▶ _What to work on_
Nothing in the records may be dropped or altered when you repeat them.

▶ _Entries supplied_
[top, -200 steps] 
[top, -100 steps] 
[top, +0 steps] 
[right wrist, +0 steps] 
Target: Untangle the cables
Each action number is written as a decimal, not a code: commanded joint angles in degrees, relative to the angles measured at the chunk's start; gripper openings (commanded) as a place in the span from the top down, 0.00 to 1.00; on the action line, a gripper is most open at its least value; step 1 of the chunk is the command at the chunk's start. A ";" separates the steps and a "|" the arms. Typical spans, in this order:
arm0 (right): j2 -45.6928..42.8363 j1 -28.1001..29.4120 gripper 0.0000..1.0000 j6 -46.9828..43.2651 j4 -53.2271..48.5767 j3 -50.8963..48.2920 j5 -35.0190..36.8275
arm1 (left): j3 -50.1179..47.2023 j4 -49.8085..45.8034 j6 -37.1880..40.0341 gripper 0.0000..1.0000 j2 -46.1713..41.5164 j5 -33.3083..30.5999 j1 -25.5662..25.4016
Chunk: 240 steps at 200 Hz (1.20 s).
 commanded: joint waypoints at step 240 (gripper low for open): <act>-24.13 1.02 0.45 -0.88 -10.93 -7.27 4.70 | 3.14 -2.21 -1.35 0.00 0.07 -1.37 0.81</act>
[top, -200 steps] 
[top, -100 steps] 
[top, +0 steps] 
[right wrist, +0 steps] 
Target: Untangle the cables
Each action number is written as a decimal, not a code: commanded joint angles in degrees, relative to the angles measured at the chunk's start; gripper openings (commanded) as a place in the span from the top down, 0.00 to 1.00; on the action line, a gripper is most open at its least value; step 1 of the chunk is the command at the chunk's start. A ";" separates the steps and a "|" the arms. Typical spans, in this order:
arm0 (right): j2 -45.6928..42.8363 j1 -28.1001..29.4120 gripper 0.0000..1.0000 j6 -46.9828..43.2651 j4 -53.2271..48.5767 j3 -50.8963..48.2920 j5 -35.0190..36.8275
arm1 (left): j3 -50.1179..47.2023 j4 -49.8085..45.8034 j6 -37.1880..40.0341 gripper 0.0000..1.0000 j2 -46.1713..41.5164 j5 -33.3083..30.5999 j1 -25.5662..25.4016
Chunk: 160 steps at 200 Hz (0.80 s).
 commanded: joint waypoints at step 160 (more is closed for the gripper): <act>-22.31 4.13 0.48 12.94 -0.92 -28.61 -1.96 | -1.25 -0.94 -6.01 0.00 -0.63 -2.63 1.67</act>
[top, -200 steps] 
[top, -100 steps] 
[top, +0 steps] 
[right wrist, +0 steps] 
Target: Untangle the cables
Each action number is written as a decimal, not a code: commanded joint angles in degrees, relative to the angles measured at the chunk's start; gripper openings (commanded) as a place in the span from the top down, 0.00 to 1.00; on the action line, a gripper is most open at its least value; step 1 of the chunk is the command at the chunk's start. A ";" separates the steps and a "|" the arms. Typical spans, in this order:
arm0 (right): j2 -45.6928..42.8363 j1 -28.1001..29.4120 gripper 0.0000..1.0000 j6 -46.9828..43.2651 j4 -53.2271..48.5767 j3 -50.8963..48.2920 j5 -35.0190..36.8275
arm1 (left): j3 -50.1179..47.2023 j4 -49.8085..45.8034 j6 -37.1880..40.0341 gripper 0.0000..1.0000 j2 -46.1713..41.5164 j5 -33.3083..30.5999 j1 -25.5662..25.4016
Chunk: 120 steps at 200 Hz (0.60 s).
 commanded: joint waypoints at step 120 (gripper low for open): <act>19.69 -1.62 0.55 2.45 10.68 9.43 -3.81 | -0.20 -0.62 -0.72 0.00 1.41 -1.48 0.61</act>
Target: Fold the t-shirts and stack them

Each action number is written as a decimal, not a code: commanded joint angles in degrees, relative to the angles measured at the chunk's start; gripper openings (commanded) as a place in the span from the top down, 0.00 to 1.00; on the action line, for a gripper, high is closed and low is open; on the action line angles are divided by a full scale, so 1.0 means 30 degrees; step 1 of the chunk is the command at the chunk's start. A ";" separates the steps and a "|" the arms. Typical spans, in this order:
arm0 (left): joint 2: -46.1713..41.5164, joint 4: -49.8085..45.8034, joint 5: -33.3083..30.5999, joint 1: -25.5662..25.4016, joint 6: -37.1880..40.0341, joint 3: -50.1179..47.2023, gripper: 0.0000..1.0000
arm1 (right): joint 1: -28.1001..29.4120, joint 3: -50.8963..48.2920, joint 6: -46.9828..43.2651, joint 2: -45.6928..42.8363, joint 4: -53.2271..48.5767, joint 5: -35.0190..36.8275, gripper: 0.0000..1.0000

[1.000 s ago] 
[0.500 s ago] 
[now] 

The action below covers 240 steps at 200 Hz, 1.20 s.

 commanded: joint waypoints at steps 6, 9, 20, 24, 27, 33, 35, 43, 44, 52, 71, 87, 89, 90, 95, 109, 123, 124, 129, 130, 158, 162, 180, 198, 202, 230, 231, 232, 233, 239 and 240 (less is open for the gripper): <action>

▶ _Exercise response_
[top, -200 steps] 
[top, -100 steps] 
[top, +0 steps] 
[right wrist, +0 steps] 
Target: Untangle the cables
Each action number is written as a decimal, not a code: commanded joint angles in degrees, relative to the angles measured at the chunk's start; gripper openings (commanded) as a place in the span from the top down, 0.00 to 1.00; on the action line, a gripper is most open at its least value; step 1 of the chunk is the command at the chunk's start. A ";" separates the steps and a "|" the arms. Typical spans, in this order:
arm0 (right): j2 -45.6928..42.8363 j1 -28.1001..29.4120 gripper 0.0000..1.0000 j6 -46.9828..43.2651 j4 -53.2271..48.5767 j3 -50.8963..48.2920 j5 -35.0190..36.8275
arm1 (left): j3 -50.1179..47.2023 j4 -49.8085..45.8034 j6 -37.1880..40.0341 gripper 0.0000..1.0000 j2 -46.1713..41.5164 j5 -33.3083..30.5999 j1 -25.5662..25.4016
Chunk: 240 steps at 200 Hz (1.20 s).
 commanded: joint waypoints at step 240 (gripper low for open): <act>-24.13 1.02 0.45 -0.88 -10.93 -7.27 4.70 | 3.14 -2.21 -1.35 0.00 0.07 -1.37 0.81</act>
[top, -200 steps] 
[top, -100 steps] 
[top, +0 steps] 
[right wrist, +0 steps] 
Target: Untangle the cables
Each action number is written as a decimal, not a code: commanded joint angles in degrees, relative to the angles measured at the chunk's start; gripper openings (commanded) as a place in the span from the top down, 0.00 to 1.00; on the action line, a gripper is most open at its least value; step 1 of the chunk is the command at the chunk's start. A ";" separates the steps and a "|" the arms. Typical spans, in this order:
arm0 (right): j2 -45.6928..42.8363 j1 -28.1001..29.4120 gripper 0.0000..1.0000 j6 -46.9828..43.2651 j4 -53.2271..48.5767 j3 -50.8963..48.2920 j5 -35.0190..36.8275
arm1 (left): j3 -50.1179..47.2023 j4 -49.8085..45.8034 j6 -37.1880..40.0341 gripper 0.0000..1.0000 j2 -46.1713..41.5164 j5 -33.3083..30.5999 j1 -25.5662..25.4016
Chunk: 160 steps at 200 Hz (0.80 s).
 commanded: joint waypoints at step 160 (more is closed for the gripper): <act>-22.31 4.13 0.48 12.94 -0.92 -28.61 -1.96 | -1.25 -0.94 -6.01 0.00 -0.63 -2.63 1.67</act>
[top, -200 steps] 
[top, -100 steps] 
[top, +0 steps] 
[right wrist, +0 steps] 
Target: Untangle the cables
Each action number is written as a decimal, not a code: commanded joint angles in degrees, relative to the angles measured at the chunk's start; gripper openings (commanded) as a place in the span from the top down, 0.00 to 1.00; on the action line, a gripper is most open at its least value; step 1 of the chunk is the command at the chunk's start. A ";" separates the steps and a "|" the arms. Typical spans, in this order:
arm0 (right): j2 -45.6928..42.8363 j1 -28.1001..29.4120 gripper 0.0000..1.0000 j6 -46.9828..43.2651 j4 -53.2271..48.5767 j3 -50.8963..48.2920 j5 -35.0190..36.8275
arm1 (left): j3 -50.1179..47.2023 j4 -49.8085..45.8034 j6 -37.1880..40.0341 gripper 0.0000..1.0000 j2 -46.1713..41.5164 j5 -33.3083..30.5999 j1 -25.5662..25.4016
Chunk: 120 steps at 200 Hz (0.60 s).
 commanded: joint waypoints at step 120 (gripper low for open): <act>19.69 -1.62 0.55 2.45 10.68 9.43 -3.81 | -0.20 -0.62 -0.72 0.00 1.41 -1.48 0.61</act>
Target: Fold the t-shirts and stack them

Each action number is written as a decimal, not a code: commanded joint angles in degrees, relative to the angles measured at the chunk's start; gripper openings (commanded) as a place in the span from the top down, 0.00 to 1.00; on the action line, for a gripper, high is closed and low is open; on the action line angles are divided by a full scale, so 1.0 means 30 degrees; step 1 of the chunk is the command at the chunk's start. A ";" separates the steps and a "|" the arms. Typical spans, in this order:
arm0 (left): joint 2: -46.1713..41.5164, joint 4: -49.8085..45.8034, joint 5: -33.3083..30.5999, joint 1: -25.5662..25.4016, joint 6: -37.1880..40.0341, joint 3: -50.1179..47.2023, gripper: 0.0000..1.0000
arm1 (right): joint 1: -28.1001..29.4120, joint 3: -50.8963..48.2920, joint 6: -46.9828..43.2651, joint 2: -45.6928..42.8363, joint 4: -53.2271..48.5767, joint 5: -35.0190..36.8275, gripper: 0.0000..1.0000

[1.000 s ago] 
[0.500 s ago] 
[now] 

The action below covers 240 steps at 200 Hz, 1.20 s.

 commanded: joint waypoints at steps 6, 9, 20, 24, 27, 33, 35, 43, 44, 52, 71, 87, 89, 90, 95, 109, 123, 124, 129, 130, 158, 162, 180, 198, 202, 230, 231, 232, 233, 239 and 240 (less is open for the gripper): <action>

The output contains nothing more.